GABI Pipeline requirements

Below are some general guidelines to ensure that your data can be successfully analyzed by GABI.

Computing

Computing requirements are largely dependent on your input data. In principle, GABI should run on commodity hardware such as modern laptops or desktop computers. The minimum required specs include 4 CPU cores and 16 Gb of Ram (preferably > 32GB!) as well as ~50 GB of storage for the local reference data. That said, GABI was designed and optimized for powerful workstations and compute clusters, and such hardware is recommended if you plan on assembling many genomes - especially when using time-consuming consensus assembly for long-read data (--autocycler).

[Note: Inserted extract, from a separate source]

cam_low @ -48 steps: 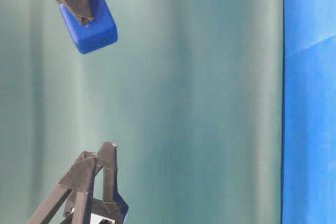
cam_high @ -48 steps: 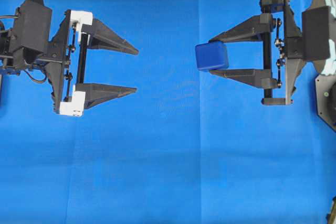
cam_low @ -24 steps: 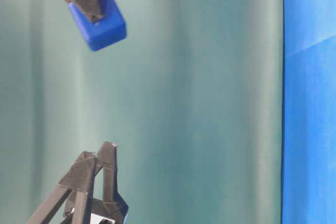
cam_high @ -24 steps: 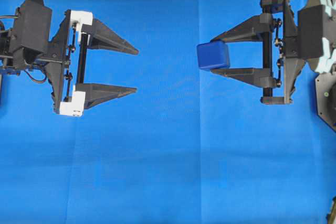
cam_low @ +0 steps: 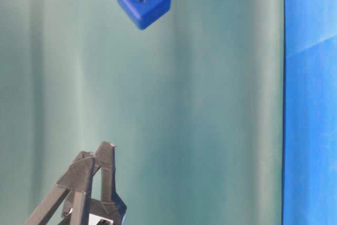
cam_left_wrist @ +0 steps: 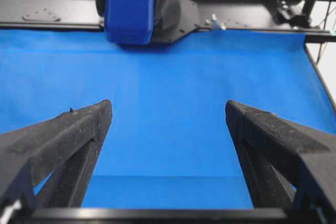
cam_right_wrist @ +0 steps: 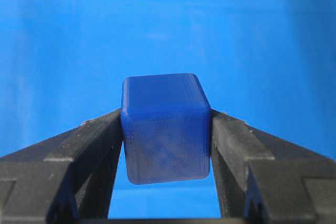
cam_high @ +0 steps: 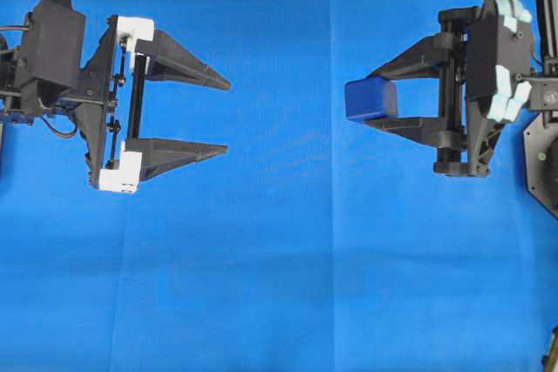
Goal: Handover the blue block to the right arm after grasping it with the left arm, then place it in the designated position.
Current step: 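Hold the cube in the right gripper and rotate it downward, then move the right gripper left and lower the cube to the table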
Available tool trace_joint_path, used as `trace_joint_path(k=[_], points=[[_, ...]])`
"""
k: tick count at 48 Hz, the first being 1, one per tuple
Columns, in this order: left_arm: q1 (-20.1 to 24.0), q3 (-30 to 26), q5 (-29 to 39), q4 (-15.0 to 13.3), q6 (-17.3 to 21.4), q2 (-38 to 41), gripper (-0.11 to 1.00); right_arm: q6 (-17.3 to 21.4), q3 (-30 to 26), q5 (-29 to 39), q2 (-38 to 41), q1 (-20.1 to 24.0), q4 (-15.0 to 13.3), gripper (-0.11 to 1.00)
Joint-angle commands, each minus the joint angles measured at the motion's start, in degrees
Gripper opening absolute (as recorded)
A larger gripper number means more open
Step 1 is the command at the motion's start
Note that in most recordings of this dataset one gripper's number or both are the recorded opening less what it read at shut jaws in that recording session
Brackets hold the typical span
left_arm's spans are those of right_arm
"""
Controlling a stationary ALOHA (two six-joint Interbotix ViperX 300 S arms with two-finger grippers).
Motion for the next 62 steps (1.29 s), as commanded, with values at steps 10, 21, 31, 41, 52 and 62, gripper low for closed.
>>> trace_joint_path(k=[10,21,31,41,52,62], points=[[0.09,-1.41,-0.62,0.09,0.26,-0.70,0.93,0.00,-0.53,0.35,-0.35,0.18,0.18,0.35],[0.09,-1.41,-0.62,0.09,0.35,-0.79,0.93,0.00,-0.53,0.44,-0.35,0.18,0.18,0.35],[0.09,-1.41,-0.44,0.09,0.35,-0.79,0.93,0.00,-0.53,0.53,-0.35,0.18,0.18,0.35],[0.09,-1.41,-0.44,0.09,0.35,-0.79,0.93,0.00,-0.53,0.35,-0.35,0.09,0.18,0.35],[0.09,-1.49,-0.44,0.09,0.35,-0.79,0.93,0.00,-0.44,-1.76,2.64,0.18,0.18,0.35],[0.09,-1.49,-0.44,0.09,0.35,-0.79,0.93,0.09,-0.35,-7.82,9.67,0.00,0.26,0.35]])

While Nextflow, and consequently GABI, are technically compatible with Windows (through WSL) and OSX, it is going to be easiest to run it on a Linux system. For more details, please see our installation instructions.

Sequencing depth

GABI applies species-specific QC criteria to determine the suitabilty of a data set for analysis - one of which is the sequencing depth. As a rule of thumb, GABI expects somewhere between 20X to 40X of mean coverage (see threshold), so it is recommended to aim for this as a lower bound (ideally 50-100X) to ensure that your data does not trigger a warning or fail.

Contamination

GABI is very sensitive towards read contamination and will fail samples if it detects even lower levels of contamination. Please make sure you work with pure isolate cultures and that no contaminations are introduced during DNA extraction or library prep. Also note that some of the criteria applied to detect contamination may not perform optimally for Nanopore data, which is inherently more noisy. We are working to improve this.

Nanopore Reads

GABI supports processing of Nanopore (ONT) reads. Some recommendations include:

Reads must be adapter-trimmed - and, if applicable, demultiplexed. GABI does not perform these processing steps.
Basecalling should be performed with a recent version of Dorado and a SUP (super-accurate) model
By default, GABI will use Medaka for polishing. This requires for your data to have been basecalled with Dorado. If this is not the case, use --skip_medaka
If you have not yet concatenated the various individual FastQ files per sample, GABI can perform this task for you - just list one FastQ file per line in the sample sheet, each with the same sample ID.
Try to get reasonably long reads; a read N50 of 10kb should be achievable with most extraction methods.

IonTorrent Reads

GABI was neither designed nor tested to work with IonTorrent single-end reads. We simply do not see enough interest in this technology within our community. In principle, it should be possible to process Torrent data as if it were single-end Illumina data. However, proceed at your own risk as some tools may not appropriately deal with the torrent-specific error profiles. If you would like to see IonTorrent support for GABI, please open an issue on github.

Pacbio Reads

GABI supports processing of Pacbio reads. Some recommendations include:

If at all possible, reads should be provided as HiFi (specify --pacbio_hifi) for the best performance and results
GABI performs only rudimentary polishing of Pacbio assemblies as the best strategy is difficult to nail down(RS vs Sequel, HiFi vs subreads). Results overall should be good when using HiFi reads.
GABI does not perform any kind of trimming and demultiplexing of the data (use Lima)

Plasmids

If you want to recover all the plasmids from your input DNA, please make sure that you perform no size filtering of the DNA (using something like a BluePippin) nor the read data (we use a default minium length of 500 bp, which should be fine). Plasmids can be as small as a few kilobases, so selecting for the longest reads will automatically lose you the plasmids.